Este martes se cumplieron 15 años de la victoria de Chivas ante Boca Juniors en el juego de ida de los cuartos de Final de la Copa Liberadores del 2005 disputado en el Estadio Jalisco (4-0) y aunque la victoria del equipo mexicano robó los titulares de la prensa internacional por el resultado en contra de los xeneizes, el partido de vuelta en la "Bombonera" fue el duelo que verdaderamente dio de que hablar, debido a los sucesos extradeportivos que se presentaron en Buenos Aires en contra del equipo mexicano y más concretamente contra Adolfo 'Bofo' Bautista.

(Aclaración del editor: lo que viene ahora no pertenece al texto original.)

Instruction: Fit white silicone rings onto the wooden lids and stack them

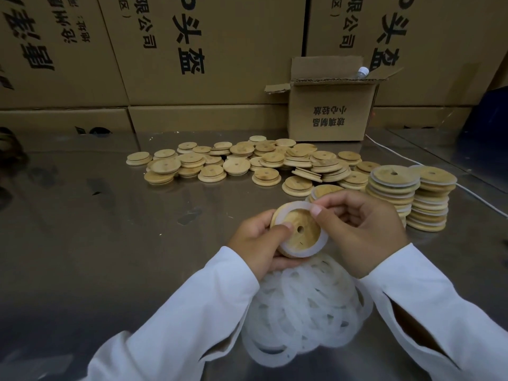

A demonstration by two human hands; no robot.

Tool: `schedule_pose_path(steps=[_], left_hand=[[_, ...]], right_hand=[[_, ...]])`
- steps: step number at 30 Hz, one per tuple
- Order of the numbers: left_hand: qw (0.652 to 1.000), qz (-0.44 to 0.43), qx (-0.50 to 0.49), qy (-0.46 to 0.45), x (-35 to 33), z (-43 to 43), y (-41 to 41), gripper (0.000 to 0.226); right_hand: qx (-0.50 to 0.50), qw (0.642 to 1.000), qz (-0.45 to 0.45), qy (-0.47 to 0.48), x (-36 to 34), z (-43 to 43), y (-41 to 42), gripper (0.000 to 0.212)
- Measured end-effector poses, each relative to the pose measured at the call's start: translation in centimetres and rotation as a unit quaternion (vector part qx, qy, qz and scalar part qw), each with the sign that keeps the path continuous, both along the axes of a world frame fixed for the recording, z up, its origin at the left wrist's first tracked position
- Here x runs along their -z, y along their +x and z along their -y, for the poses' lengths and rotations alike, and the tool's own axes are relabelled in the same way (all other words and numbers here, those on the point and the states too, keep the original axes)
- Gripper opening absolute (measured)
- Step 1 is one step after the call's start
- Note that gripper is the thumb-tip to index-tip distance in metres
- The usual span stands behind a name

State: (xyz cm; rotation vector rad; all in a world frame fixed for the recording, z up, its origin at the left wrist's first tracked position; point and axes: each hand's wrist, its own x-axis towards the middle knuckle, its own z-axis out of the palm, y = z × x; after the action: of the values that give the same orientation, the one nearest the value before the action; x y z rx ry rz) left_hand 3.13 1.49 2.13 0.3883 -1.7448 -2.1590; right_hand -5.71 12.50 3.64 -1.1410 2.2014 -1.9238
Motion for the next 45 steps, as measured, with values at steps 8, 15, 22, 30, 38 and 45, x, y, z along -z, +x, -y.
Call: schedule_pose_path(steps=[8, 15, 22, 30, 38, 45], left_hand=[[0.999, -0.024, 0.022, -0.04, 0.2, -0.3, 0.2, 0.019], [0.998, -0.038, 0.04, -0.033, 0.2, -0.2, 0.5, 0.021], [0.997, -0.04, -0.02, -0.062, 0.4, -0.4, 0.2, 0.018], [0.995, -0.053, -0.059, -0.064, 0.5, 0.0, 0.1, 0.02], [0.997, -0.039, -0.032, 0.056, 0.3, 0.2, 0.2, 0.018], [0.994, -0.066, -0.029, 0.077, 0.2, 0.4, 0.2, 0.015]], right_hand=[[0.042, 0.999, 0.008, -0.017, 0.3, 0.0, -0.3, 0.013], [0.05, 0.998, 0.037, -0.022, 0.8, 0.3, -0.4, 0.017], [0.021, 0.996, 0.078, -0.022, 0.9, 0.4, -0.8, 0.018], [-0.023, 0.988, 0.142, -0.046, 0.3, 0.4, -0.9, 0.018], [0.036, 0.999, 0.012, -0.034, 0.1, 0.1, 0.0, 0.012], [0.066, 0.997, 0.018, -0.04, 0.7, 0.3, -0.1, 0.015]])
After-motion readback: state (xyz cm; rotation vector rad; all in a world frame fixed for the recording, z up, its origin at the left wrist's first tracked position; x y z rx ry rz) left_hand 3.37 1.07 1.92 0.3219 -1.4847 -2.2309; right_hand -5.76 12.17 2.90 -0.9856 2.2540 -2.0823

Tanto fue el rencor de la hinchada de Boca Juniors, jugadores y cuerpo técnico hacia el jugador de Chivas, que el mismo 'Bofo' reconoce haber sido el jugador más odiado en toda Argentina, sentimiento que duró un año después del encuentro en contra de los xeneizes.

"Si la verdad me converti en el jugador más odiado por los argentinos. Después, en la otra edición de la Libertadores en 2006, nos tocó ir en contra de Vélez Sarsfield y llegando al aeropuerto yo ya tenía a los policías ahí esperándome porque me llevaron a declarar. Ahí perdimos siete y ocho horas. Lo hicieron por fastidiar, pero en el partido les metí gol. Ellos hacían todo eso para ganar lo partidos, pero no pudieron tampoco contra el gol que les metí", recordó el número 100 de Chivas en entrevista con ESPN.

Durante el duelo de vuelta en donde Chivas visitó la Bombonera, 'Bofo' recuerda que desde el primer minuto del encuentro vivió un ambiente hostil.

"Nos recortaron el medio campo para entrenar, nos dieron solo el área grande y, haciendo algunos juegos con balón, los baloneros aventaban los balones a la grada. Eran muy marrulleros".

Las agresiones en contra de Bautista escalaron a tal grado de volaron objetos desde la tribuna xeneize.

"Todo comenzó con un pase filtrado, uno metió un codazo y otro un cabezazo. Ahí me tiro al césped y toda la gente estaba chiflando que me parara. Quitaron el cemento de la tribuna y lo aventaban. En esa ocasión me levanté y les señalé cuatro goles con los dedos y pues me vio Palermo y me siguió para darme el cabezazo".

El jugador mexicano comenta que en lugar de salir al campo intimidado ese tipo de encuentros lo hacían sacar lo mejor de sí mismo.

"Me gustaba ese tipo de partidos para sacar lo mejor de mi, siempre sacaba eso y lo demostraba en la cancha de la mejor forma. Mucha gente del River Plate me decía que que bueno que les habíamos ganado a Boca Juniors porque se sentían figuras y dije que ese tipo de equipos tienen que perder bien. Los argentinos no aceptan el perder. También en la Libertadores, en la final, cuando nos faltaron el respeto de que nos quitan el Himno Nacional Mexicano y ponen el Brasil, yo también me quité de la fila y me puse a calentar. Ese tipo de cosas lo demostraba en la cancha y por eso me gané el odio de los sudamericanos".

El ex delantero de Chivas participó con el club rojiblanco en tres ediciones distintas del torneo sudamericano: 2005, 2006 y 2010, mismas en las que consiguió ocho goles, cifra que lo ubica como el segundo máximo goleador del equipo mexicano en el torneo de Conmebol.